Session II - Upper Extremity


Thursday, October 12, 2000 Session II, Paper #15, 10:55 am

Management of Post-Traumatic Elbow Arthrolysis: How to Keep the Result?

Lars-Uwe Lahoda, MD; T. Klapperich, MD; M.P. Hahn, MD; G. Muhr, MD; Chirurgische Universitätsklinik "Bergmannsheil", Bochum, Germany

Purpose: Post-traumatic restricted motion of the elbow often leads to secondary soft tissue shrinking and scarring, compromising the result; however, in postoperative treatment, immediate passive mobilization and prevention of heterotopic ossification is most important. Conservative treatment of the loss of motion results in limited success rates. Open arthrolysis is a useful tool to enable the patient to regain function following recovery from trauma.
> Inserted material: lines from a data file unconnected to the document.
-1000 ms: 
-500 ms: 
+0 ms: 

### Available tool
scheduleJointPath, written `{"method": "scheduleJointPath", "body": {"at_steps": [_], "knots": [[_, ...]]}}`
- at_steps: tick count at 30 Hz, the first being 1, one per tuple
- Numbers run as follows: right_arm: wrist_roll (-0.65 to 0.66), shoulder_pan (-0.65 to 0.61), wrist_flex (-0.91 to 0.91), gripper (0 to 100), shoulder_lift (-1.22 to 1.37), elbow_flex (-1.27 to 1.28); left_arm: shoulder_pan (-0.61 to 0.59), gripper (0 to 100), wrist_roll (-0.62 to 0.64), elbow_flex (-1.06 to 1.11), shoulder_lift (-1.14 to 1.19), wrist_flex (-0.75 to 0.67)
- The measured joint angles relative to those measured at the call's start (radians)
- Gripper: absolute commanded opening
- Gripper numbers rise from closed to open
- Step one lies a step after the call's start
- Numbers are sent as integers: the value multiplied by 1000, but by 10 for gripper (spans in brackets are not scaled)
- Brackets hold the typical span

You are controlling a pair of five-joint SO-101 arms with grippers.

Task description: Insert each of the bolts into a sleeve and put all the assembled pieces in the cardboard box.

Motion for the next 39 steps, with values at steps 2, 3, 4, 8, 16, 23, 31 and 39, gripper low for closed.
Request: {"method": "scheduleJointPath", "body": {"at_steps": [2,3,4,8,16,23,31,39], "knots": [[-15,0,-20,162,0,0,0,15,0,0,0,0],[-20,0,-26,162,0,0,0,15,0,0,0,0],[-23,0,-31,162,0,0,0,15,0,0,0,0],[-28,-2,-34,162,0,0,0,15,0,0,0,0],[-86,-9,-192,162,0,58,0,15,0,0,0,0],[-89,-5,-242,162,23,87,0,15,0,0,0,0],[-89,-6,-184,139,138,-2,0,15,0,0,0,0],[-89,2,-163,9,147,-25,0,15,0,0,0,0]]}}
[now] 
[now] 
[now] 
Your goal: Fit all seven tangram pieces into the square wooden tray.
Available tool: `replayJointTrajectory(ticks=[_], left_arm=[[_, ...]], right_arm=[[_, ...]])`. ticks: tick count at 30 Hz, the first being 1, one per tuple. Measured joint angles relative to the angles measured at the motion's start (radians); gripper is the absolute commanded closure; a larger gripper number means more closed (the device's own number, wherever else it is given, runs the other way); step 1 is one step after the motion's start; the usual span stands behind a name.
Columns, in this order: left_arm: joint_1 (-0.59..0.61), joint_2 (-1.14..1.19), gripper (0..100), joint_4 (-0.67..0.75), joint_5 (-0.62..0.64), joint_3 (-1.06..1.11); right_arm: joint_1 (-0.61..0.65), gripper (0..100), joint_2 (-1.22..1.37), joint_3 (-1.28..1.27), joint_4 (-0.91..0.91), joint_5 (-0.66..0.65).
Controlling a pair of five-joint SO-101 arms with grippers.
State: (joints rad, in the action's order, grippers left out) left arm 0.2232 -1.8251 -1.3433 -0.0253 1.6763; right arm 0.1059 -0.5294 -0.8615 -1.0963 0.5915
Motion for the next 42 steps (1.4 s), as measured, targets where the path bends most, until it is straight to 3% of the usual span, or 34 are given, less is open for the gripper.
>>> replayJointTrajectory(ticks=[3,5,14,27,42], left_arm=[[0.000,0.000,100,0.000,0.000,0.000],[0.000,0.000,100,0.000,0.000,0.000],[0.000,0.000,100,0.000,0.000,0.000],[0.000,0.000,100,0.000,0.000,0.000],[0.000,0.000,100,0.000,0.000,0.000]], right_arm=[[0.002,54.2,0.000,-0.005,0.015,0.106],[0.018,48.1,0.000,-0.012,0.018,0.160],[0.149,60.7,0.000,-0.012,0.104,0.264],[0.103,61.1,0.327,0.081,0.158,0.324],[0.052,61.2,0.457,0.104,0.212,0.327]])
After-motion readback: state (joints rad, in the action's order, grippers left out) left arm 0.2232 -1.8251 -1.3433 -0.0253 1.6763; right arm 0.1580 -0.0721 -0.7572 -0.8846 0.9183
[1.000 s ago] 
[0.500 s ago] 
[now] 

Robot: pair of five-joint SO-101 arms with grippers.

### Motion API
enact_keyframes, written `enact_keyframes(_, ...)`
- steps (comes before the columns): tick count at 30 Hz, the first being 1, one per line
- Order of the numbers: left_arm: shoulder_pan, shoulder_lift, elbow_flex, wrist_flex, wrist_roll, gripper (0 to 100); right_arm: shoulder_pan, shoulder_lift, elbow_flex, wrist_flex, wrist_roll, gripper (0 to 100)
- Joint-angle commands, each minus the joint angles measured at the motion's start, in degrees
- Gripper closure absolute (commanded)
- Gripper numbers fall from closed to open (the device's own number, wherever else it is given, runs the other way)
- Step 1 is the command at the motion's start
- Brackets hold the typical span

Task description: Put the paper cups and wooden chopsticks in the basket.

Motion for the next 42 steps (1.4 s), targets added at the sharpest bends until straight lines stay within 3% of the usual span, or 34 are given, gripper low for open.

Methods: We present the cases of 69 patients who had post-traumatic loss of motion. The joints were openly arthrolysed on average 25.3 months post-trauma. Most of the patients were operated on before, on average 1.5 times (range 0-8); the follow-up period was 14.7 months on average.

Results: Compared to the preoperative range of motion, an increase for flexion and extension of 62.3° (preoperative 38.4°, postoperative 87.9°, at follow-up 100.7°) and of 29.3° for pro- and supination was achieved by means of open arthrolysis.

Discussion: The most important arc of motion between 0-30° and 110° was accomplished in 78.2% of the patients. We analyzed the postoperative management including irradiation, pharmacological ossification prophylaxes with indomethacin and immediate passive motion. We obtained remarkably worse results whenever the time to arthrolysis exceeded 9 months. After 9 months a drop in the correlated increase of motion described by Cauchoix and Deburge from 54.3% to 34.6% was seen. The rehabilitation program is stressed and explained. Another task of this study was to discuss the complication rate.

Conclusion: Open arthrolysis of the elbow following trauma should be performed within 9 months, using continuous passive motion, irradiation and indomethacin to prevent heterotopic bone formation, to maintain the surgical result.